Every line from the one containing "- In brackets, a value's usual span" down to the last line of the listing below should be restated exactly, and nothing else.

:: Provided data ::

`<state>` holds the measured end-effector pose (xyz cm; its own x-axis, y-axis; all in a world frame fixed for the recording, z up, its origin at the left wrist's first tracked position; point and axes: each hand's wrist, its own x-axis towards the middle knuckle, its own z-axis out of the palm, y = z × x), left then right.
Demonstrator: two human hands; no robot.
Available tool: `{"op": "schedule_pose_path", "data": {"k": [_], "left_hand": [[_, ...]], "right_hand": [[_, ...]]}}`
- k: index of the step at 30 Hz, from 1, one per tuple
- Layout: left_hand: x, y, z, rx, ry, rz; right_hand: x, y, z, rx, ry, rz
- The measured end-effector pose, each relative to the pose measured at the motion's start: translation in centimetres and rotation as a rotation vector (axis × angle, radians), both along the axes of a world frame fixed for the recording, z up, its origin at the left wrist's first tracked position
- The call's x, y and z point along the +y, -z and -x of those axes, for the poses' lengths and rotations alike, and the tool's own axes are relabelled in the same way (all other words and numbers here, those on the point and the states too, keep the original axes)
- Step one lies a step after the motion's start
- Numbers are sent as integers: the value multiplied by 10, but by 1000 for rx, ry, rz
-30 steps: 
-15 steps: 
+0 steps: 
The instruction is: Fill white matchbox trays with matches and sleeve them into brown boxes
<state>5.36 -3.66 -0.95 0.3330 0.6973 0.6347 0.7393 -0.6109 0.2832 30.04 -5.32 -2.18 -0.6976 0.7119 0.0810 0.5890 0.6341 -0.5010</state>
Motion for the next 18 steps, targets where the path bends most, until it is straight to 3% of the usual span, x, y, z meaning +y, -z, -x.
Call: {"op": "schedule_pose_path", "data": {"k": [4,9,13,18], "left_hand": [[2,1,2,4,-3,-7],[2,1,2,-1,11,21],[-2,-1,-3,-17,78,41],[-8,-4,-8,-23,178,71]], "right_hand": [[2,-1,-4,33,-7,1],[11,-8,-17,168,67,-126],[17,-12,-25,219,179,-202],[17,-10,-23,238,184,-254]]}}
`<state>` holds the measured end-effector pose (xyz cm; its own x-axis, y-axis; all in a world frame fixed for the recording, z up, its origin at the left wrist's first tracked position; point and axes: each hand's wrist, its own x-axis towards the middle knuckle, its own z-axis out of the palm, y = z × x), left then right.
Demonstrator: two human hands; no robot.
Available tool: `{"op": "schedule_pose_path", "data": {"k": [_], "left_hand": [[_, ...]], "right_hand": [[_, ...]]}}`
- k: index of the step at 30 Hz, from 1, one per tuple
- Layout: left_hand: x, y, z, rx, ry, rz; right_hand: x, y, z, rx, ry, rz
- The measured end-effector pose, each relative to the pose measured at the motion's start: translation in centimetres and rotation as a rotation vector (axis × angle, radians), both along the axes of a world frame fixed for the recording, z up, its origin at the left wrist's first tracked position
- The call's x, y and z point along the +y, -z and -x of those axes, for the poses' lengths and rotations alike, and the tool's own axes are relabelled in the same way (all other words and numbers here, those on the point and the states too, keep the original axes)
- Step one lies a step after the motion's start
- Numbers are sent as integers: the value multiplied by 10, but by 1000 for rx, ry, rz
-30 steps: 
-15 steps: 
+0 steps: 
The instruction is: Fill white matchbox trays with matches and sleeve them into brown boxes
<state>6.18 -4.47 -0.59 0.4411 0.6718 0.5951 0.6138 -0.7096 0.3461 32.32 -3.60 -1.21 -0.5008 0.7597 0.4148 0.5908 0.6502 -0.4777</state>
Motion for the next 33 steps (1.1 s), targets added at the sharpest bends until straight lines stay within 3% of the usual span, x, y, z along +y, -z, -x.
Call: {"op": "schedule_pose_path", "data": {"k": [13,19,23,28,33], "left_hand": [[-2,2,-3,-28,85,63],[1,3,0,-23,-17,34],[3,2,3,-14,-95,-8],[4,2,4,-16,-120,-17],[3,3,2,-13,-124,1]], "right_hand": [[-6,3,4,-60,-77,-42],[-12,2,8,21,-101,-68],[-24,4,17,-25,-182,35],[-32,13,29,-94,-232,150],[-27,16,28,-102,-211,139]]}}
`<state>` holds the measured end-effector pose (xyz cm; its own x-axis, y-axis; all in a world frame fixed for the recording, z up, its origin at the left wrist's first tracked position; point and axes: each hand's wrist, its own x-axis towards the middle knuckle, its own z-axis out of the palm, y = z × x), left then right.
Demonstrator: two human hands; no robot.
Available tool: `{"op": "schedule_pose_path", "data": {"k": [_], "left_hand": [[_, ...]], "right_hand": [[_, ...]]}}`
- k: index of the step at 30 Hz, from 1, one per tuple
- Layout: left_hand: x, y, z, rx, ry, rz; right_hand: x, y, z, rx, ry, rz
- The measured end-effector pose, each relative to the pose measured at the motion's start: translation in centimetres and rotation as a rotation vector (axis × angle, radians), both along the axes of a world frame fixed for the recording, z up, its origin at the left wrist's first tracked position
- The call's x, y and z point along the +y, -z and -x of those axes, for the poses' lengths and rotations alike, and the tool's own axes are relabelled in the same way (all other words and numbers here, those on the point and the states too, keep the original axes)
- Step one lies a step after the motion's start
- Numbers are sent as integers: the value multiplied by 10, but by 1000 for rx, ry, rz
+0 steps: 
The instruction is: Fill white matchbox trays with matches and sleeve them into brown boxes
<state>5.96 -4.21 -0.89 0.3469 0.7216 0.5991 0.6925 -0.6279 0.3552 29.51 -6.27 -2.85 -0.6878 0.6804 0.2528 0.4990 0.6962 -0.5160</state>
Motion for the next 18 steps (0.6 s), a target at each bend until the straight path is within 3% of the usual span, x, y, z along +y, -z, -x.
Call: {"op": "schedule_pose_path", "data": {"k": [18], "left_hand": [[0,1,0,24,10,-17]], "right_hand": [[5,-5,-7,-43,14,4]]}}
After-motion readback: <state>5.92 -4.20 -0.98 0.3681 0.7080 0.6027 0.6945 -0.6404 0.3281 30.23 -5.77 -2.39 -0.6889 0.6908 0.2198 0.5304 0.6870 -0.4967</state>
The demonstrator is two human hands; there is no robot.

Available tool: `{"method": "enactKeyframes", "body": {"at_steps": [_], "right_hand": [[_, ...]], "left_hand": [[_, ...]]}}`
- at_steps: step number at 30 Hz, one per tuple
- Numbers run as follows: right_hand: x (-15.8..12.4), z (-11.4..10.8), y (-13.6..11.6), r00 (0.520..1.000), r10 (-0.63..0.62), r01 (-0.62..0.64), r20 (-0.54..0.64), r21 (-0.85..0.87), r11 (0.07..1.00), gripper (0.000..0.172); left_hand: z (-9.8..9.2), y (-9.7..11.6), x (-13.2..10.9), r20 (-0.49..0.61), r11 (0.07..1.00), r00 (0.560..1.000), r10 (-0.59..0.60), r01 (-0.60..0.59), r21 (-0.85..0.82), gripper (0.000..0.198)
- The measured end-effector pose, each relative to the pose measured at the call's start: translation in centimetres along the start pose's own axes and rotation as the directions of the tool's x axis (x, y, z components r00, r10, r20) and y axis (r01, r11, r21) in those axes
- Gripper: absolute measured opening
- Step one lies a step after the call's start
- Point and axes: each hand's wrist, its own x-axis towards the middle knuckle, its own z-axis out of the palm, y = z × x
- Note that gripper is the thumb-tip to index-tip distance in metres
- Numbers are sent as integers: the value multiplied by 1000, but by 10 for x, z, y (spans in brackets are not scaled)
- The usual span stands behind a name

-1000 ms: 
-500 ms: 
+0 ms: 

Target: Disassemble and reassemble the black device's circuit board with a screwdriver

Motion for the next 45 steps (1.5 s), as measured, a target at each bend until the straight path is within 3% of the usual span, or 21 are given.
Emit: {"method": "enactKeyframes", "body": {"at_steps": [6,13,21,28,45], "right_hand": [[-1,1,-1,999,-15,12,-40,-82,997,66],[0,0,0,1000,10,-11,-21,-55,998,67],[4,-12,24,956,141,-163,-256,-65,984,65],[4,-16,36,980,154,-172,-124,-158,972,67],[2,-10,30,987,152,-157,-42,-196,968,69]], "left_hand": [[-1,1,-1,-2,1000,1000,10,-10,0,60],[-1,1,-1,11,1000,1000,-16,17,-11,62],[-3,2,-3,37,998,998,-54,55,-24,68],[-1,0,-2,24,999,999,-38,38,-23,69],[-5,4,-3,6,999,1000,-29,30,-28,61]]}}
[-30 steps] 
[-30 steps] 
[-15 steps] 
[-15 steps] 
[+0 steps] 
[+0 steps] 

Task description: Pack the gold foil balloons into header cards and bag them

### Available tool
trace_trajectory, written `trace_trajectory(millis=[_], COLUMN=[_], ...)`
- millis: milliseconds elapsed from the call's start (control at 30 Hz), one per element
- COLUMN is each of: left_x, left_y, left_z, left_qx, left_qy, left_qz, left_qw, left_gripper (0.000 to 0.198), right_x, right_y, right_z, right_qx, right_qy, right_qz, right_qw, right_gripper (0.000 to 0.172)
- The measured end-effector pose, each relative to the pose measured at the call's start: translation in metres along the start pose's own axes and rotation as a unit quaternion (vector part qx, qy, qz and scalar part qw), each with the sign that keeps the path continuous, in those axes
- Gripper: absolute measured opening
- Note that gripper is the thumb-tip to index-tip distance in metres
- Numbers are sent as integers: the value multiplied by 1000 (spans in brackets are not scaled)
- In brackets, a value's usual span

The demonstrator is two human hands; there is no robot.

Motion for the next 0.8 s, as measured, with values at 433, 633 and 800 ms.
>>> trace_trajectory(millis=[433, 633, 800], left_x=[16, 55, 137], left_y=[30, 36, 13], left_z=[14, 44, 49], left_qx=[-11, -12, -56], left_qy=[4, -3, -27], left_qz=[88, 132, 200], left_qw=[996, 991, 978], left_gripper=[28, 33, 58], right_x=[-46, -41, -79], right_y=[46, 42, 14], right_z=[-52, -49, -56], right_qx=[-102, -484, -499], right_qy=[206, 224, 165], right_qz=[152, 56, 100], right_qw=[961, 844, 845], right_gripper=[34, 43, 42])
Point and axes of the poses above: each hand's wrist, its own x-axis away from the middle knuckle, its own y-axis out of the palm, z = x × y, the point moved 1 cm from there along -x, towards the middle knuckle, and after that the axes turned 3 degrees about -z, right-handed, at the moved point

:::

# Output for this exercise:
- In brackets, a value's usual span

The demonstrator is two human hands; there is no robot.

Motion for the next 0.8 s, as measured, with values at 433, 633 and 800 ms.
>>> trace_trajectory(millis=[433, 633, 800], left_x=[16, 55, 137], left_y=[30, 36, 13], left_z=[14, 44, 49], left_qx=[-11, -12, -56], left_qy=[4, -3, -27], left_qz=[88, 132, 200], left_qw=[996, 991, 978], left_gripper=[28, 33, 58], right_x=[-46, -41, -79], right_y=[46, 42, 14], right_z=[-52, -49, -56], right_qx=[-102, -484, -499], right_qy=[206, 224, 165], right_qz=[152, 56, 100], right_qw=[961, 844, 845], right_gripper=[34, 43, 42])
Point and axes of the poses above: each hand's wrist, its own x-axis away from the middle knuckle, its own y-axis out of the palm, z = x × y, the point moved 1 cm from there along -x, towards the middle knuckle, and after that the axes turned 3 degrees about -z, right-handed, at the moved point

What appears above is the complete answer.